Safe Mode

Standard JSON-RPC remains the default.

Safe Mode is an optional RPC Toolkit convention for preserving type intent for values that JSON cannot represent unambiguously. It is enabled only when compatible endpoints agree.

Safe Mode is not a security feature. It should not be confused with authentication, authorization, TLS, signatures, or encryption.

Marker Examples

"hello"                -> "S:hello"
"S:literal"            -> "S:S:literal"
"D:literal"            -> "S:D:literal"
Date                   -> "D:2026-06-10T12:34:56.000Z"
BigInt                 -> "9007199254740993n"
BigInt-looking string  -> "S:9007199254740993n"

The S: prefix protects application strings that would otherwise look like Safe Mode markers.

Negotiation

HTTP implementations commonly use X-RPC-Safe-Enabled negotiation. Exact behavior is implementation-specific:

  • standard JSON-RPC clients can use plain JSON without Safe Mode;
  • Safe Mode clients should only send marker-encoded payloads when the target endpoint supports them;
  • strict servers may require the Safe Mode header before decoding marker-encoded values;
  • non-HTTP transports may support Safe Mode encoding and decoding without HTTP header negotiation.

Runtime Behavior

Safe Mode preserves application-level type intent; each runtime still has its own native type system.

For example:

  • JavaScript can expose Date and BigInt values.
  • Python can expose arbitrary precision integers as int.
  • PHP may preserve BigInt markers as strings.
  • ArduinoJson has no native JavaScript Date or BigInt.

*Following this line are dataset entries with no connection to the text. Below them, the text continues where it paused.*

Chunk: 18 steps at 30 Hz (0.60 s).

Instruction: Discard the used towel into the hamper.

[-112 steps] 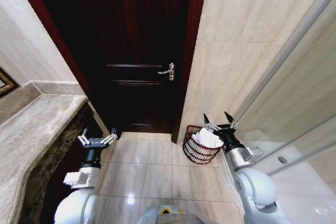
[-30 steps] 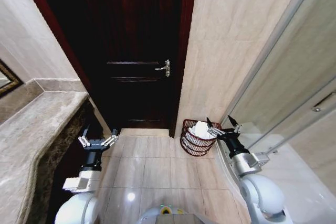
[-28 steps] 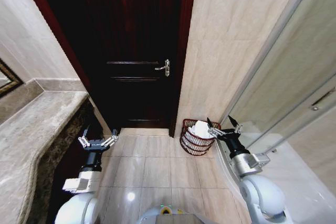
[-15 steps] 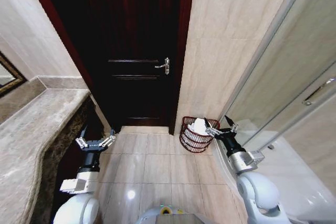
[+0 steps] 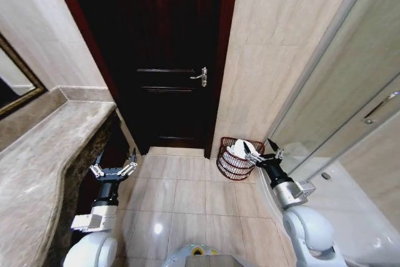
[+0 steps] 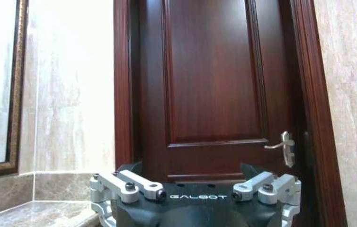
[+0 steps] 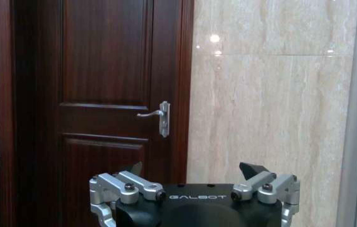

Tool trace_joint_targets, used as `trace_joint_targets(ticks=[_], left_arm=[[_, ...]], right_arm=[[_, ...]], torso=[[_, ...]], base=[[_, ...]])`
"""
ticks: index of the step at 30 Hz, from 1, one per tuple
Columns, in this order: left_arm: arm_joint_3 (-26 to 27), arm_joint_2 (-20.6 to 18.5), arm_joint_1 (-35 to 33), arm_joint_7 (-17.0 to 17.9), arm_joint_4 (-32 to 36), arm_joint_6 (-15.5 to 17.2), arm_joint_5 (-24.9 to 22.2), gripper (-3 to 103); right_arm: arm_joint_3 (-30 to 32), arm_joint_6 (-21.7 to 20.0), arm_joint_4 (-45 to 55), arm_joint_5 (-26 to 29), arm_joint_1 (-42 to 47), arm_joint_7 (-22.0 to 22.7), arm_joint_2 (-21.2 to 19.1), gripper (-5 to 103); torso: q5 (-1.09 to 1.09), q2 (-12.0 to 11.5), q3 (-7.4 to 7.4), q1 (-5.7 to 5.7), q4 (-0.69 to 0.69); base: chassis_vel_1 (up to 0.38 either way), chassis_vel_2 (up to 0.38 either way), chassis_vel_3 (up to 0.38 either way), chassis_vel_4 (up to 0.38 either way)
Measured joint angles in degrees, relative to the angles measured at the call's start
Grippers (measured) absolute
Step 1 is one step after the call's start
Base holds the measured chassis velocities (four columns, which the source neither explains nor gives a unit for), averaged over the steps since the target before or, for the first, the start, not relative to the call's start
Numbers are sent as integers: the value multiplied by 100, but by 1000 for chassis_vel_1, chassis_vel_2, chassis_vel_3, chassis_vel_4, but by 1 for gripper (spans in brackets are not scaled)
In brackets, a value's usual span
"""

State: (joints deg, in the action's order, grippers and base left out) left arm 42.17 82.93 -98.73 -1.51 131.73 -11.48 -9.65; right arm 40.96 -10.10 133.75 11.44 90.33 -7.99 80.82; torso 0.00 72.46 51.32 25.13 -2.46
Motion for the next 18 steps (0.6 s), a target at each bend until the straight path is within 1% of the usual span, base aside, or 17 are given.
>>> trace_joint_targets(ticks=[12,18], left_arm=[[9,-36,17,19,-80,-200,-18,100],[40,-41,10,-2,-77,-174,-12,100]], right_arm=[[3,11,2,-6,17,0,34,100],[-1,9,1,-21,-15,-2,48,100]], torso=[[0,-1,0,0,0],[0,-1,0,0,1]], base=[[50,-51,-42,54],[49,-51,-49,53]])
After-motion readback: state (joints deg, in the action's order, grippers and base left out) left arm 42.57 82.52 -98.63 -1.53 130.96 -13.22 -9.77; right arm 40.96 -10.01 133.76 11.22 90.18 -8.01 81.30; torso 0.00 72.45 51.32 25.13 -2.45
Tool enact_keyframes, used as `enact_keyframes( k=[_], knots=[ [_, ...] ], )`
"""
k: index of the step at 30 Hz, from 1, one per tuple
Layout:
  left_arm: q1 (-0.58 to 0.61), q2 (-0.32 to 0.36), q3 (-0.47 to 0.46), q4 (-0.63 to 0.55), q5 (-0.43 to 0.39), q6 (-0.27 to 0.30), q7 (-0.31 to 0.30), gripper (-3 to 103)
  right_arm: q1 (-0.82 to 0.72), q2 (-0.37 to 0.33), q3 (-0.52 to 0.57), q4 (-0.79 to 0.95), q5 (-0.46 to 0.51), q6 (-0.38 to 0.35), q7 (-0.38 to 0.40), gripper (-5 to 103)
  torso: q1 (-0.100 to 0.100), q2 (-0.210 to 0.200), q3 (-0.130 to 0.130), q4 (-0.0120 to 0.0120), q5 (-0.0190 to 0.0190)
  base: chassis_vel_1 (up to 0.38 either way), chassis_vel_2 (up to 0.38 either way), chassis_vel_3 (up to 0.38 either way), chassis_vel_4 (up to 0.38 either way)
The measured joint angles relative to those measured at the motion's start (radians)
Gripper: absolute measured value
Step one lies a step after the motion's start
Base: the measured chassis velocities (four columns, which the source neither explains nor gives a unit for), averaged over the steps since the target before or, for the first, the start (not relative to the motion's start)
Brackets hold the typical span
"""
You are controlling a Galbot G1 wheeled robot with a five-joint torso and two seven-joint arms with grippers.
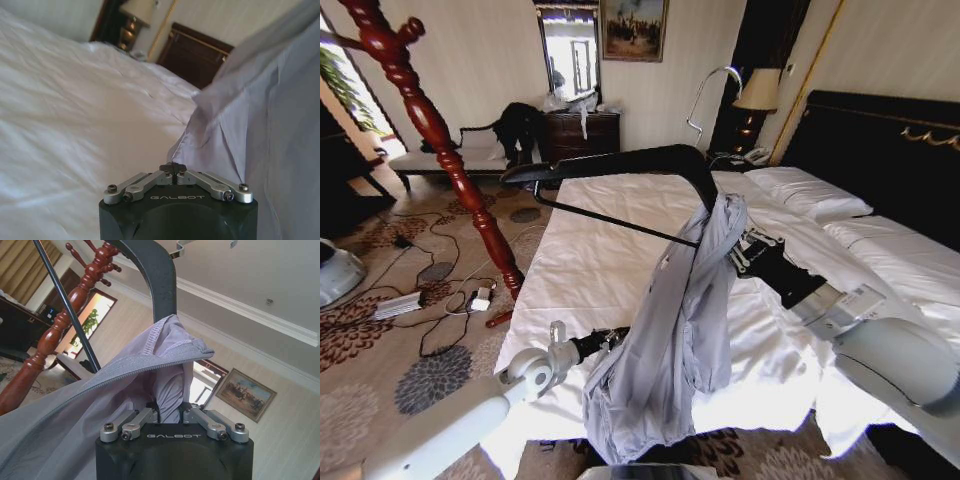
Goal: Pick up the clothes from the bed and hang them on the clothes hanger.
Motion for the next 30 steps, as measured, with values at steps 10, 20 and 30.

Arduino And Embedded Notes

ArduinoJson has no native JavaScript Date or BigInt. Date and BigInt markers may be preserved as strings unless a runtime-specific helper parses them.

Embedded implementations must document runtime-specific limitations, memory tradeoffs, and whether Safe Mode is enabled automatically or explicitly.

Security Boundary

Safe Mode does not make a call trusted. It only changes how ambiguous values are represented.

Protected methods still require authentication, authorization, network controls, and deployment controls appropriate for the environment.